--- What to work on ---
Could you please count how many lines in the data below hold the string "part"? Reply with only the number.

Excerpts from a dataset
□ □ □ □
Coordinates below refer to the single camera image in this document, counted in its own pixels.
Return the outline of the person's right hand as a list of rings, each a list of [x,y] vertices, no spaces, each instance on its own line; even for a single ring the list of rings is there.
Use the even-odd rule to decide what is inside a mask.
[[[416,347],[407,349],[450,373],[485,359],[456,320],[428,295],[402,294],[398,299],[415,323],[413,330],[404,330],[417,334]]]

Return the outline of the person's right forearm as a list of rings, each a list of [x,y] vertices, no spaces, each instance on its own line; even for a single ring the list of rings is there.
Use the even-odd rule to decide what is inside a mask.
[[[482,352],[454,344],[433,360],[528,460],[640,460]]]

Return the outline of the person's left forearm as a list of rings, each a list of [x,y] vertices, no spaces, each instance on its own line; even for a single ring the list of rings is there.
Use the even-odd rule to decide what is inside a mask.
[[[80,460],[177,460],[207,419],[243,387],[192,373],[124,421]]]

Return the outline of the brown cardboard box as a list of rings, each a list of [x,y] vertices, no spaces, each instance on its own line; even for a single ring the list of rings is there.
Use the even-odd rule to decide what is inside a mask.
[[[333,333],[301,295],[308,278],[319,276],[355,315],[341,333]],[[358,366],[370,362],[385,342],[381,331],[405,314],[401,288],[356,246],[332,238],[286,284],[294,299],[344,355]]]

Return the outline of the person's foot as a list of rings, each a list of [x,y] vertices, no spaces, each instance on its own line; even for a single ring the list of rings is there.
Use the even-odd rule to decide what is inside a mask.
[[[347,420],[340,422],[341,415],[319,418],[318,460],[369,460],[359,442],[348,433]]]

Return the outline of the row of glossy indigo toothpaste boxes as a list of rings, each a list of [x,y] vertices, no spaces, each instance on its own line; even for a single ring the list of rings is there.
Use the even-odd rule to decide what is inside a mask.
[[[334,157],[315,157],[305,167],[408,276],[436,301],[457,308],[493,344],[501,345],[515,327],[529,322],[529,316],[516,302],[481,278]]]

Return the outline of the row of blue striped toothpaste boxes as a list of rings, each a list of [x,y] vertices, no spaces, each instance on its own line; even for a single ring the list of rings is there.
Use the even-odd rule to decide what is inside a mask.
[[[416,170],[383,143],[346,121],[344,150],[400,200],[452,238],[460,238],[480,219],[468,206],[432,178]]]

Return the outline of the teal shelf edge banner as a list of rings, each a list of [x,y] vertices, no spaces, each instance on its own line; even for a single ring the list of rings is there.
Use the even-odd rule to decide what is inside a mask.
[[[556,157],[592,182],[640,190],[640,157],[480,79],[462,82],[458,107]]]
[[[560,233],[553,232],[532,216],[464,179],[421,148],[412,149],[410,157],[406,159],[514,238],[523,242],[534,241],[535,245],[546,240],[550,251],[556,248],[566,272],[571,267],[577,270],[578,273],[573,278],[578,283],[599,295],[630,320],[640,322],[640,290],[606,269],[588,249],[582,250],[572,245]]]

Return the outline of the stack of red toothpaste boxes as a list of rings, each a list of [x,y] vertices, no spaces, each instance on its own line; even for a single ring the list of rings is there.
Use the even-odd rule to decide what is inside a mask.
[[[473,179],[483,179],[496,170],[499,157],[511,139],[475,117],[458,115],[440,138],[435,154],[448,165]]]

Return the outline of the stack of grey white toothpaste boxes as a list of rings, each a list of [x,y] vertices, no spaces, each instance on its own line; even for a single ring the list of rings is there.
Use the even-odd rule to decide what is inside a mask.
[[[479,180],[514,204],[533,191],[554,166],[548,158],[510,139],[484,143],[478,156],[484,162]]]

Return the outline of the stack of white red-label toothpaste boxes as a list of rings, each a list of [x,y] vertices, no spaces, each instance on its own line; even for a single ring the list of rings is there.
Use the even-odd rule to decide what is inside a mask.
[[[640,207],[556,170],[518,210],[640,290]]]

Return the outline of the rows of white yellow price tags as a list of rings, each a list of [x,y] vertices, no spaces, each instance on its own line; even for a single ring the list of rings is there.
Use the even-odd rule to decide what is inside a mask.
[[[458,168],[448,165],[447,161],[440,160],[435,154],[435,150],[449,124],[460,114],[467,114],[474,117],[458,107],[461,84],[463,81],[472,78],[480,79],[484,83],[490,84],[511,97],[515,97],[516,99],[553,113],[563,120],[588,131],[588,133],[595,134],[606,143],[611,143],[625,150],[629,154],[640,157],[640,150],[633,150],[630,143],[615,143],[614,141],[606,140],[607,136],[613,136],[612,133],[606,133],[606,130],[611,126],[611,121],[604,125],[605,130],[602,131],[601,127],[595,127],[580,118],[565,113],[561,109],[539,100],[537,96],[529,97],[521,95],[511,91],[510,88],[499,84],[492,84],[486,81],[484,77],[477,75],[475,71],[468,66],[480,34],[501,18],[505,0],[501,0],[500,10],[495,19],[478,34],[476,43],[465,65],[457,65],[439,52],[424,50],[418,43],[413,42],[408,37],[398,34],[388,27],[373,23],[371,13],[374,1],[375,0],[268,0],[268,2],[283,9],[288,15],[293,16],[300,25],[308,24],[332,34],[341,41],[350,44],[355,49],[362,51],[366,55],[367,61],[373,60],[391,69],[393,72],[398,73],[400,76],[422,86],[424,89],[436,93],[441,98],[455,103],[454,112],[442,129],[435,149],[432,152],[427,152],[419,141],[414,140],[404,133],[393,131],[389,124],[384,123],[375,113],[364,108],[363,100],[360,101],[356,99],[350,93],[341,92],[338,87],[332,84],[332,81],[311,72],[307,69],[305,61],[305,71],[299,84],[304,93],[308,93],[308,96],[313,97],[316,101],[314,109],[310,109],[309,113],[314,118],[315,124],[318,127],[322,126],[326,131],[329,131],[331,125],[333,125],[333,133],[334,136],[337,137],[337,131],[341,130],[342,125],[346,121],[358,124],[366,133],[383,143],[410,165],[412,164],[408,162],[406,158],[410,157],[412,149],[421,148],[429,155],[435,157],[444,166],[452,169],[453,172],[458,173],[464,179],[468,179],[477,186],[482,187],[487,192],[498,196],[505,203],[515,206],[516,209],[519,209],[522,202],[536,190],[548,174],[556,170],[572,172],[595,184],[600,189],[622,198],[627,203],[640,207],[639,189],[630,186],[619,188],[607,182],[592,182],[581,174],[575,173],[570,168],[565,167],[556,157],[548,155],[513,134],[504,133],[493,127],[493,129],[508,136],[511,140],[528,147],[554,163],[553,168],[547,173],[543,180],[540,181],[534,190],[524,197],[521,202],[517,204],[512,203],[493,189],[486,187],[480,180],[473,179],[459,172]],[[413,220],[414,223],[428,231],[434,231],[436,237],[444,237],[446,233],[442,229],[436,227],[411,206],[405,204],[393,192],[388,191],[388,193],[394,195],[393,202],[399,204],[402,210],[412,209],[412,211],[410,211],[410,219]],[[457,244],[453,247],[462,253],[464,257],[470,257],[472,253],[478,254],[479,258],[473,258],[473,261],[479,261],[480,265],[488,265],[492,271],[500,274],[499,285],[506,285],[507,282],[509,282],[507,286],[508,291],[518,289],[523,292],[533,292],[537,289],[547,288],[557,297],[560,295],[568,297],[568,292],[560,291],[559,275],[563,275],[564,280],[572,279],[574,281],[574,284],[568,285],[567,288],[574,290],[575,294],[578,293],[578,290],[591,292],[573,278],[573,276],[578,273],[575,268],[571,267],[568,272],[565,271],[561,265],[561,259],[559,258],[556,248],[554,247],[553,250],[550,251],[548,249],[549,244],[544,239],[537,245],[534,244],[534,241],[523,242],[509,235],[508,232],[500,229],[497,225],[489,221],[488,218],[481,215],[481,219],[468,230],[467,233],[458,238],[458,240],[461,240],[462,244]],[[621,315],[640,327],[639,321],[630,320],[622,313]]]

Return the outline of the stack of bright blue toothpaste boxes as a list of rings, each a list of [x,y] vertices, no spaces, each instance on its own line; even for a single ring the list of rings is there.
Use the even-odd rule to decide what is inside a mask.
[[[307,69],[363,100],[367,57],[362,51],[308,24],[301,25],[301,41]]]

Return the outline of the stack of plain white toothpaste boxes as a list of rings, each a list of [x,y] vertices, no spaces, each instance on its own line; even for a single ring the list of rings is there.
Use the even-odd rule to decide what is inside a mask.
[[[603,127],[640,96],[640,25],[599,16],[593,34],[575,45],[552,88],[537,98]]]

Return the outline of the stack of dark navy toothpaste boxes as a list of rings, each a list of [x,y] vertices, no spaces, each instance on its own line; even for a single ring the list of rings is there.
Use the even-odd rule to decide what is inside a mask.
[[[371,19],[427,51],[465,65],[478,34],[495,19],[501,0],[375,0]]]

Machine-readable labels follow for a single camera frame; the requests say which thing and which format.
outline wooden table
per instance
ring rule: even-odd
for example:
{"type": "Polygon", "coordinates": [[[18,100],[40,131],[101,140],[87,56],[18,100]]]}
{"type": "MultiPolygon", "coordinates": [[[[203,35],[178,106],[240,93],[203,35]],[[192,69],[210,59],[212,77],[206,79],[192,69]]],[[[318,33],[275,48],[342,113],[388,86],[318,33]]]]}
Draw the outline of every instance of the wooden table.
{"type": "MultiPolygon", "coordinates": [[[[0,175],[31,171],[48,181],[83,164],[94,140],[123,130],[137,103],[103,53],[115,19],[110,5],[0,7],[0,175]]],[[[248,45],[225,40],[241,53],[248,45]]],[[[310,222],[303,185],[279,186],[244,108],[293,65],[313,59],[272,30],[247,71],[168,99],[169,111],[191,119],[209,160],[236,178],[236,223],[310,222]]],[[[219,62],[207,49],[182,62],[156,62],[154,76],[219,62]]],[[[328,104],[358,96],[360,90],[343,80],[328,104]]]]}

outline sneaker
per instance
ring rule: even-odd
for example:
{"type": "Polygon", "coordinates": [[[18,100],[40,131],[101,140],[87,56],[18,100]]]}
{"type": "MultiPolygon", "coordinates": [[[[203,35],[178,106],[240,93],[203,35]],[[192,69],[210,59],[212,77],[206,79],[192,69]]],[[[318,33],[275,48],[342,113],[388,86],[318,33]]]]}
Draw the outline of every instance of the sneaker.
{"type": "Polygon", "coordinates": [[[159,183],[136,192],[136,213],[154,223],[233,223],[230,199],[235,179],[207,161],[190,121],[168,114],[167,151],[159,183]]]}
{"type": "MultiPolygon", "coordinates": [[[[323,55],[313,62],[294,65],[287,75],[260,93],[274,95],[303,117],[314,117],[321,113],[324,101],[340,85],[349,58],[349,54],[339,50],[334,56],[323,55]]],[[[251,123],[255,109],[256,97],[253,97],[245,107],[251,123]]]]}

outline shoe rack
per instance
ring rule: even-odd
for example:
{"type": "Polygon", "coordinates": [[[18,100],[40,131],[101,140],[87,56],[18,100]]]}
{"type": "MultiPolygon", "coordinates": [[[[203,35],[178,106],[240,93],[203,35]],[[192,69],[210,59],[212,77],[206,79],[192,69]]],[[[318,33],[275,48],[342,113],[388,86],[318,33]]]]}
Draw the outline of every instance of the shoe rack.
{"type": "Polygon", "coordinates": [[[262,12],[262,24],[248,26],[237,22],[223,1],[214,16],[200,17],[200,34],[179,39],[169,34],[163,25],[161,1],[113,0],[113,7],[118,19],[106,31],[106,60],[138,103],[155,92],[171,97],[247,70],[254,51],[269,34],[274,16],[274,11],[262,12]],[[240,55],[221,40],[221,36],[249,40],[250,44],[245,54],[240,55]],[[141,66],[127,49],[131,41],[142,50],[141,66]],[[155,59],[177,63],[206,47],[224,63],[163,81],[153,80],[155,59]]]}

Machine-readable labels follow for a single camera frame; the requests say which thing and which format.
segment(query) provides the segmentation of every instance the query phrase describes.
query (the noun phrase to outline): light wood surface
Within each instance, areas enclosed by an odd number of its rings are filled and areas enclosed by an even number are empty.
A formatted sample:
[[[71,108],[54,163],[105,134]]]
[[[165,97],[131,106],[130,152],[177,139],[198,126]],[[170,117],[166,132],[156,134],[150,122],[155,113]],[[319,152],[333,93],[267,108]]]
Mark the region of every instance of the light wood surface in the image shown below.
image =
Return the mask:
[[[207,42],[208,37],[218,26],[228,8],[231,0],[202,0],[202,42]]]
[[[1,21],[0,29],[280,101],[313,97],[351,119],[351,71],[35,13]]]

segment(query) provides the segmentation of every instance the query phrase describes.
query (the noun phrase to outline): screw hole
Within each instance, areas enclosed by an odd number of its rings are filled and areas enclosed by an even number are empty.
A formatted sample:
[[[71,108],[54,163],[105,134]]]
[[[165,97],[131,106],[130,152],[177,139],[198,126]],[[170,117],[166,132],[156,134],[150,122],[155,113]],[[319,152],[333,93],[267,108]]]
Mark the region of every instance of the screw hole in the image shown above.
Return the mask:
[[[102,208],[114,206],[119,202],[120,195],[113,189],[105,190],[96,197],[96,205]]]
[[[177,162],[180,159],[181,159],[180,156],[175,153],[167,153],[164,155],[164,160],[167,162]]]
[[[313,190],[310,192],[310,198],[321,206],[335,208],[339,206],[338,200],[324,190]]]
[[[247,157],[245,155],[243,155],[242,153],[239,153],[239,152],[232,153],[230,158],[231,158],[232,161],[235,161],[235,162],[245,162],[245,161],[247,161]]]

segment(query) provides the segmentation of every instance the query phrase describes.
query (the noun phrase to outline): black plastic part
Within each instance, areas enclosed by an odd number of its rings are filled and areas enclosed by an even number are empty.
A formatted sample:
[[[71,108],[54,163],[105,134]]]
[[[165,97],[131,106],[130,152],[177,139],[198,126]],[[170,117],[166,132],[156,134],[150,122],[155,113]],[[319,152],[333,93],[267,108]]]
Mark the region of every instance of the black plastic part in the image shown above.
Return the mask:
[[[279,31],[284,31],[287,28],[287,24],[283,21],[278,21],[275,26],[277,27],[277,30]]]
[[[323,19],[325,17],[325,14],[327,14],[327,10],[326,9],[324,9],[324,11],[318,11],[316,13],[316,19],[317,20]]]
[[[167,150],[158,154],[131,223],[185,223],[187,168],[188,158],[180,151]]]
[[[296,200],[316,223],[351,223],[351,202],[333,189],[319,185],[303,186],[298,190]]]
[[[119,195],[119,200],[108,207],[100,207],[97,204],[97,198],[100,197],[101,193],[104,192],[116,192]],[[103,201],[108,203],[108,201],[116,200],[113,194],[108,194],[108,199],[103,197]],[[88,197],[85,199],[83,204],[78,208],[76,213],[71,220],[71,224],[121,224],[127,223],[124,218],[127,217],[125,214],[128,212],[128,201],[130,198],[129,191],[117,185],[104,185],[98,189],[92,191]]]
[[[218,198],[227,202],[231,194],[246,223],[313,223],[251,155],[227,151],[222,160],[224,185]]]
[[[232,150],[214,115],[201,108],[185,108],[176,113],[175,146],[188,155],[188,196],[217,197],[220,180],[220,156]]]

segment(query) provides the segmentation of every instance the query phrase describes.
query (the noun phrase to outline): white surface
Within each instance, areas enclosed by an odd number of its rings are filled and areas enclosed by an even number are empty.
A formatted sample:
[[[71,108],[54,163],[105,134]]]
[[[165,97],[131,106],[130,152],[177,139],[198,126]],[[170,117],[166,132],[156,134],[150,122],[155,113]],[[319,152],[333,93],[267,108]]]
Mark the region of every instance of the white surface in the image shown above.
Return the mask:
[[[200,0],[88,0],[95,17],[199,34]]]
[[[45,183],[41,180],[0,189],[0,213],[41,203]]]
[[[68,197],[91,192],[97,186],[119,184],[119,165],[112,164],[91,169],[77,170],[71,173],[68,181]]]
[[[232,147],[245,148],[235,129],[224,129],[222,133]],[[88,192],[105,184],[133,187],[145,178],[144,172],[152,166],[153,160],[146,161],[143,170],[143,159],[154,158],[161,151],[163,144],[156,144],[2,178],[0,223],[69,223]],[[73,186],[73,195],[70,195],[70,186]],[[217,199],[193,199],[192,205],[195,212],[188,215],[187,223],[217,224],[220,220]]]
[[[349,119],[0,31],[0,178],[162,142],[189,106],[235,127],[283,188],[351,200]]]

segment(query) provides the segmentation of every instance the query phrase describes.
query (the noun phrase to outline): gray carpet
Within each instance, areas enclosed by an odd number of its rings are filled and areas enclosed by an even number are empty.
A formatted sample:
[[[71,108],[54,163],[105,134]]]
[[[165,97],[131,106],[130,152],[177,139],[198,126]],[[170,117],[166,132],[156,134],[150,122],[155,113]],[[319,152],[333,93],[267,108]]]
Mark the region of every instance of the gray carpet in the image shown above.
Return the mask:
□ □ □ □
--- Expected answer ---
2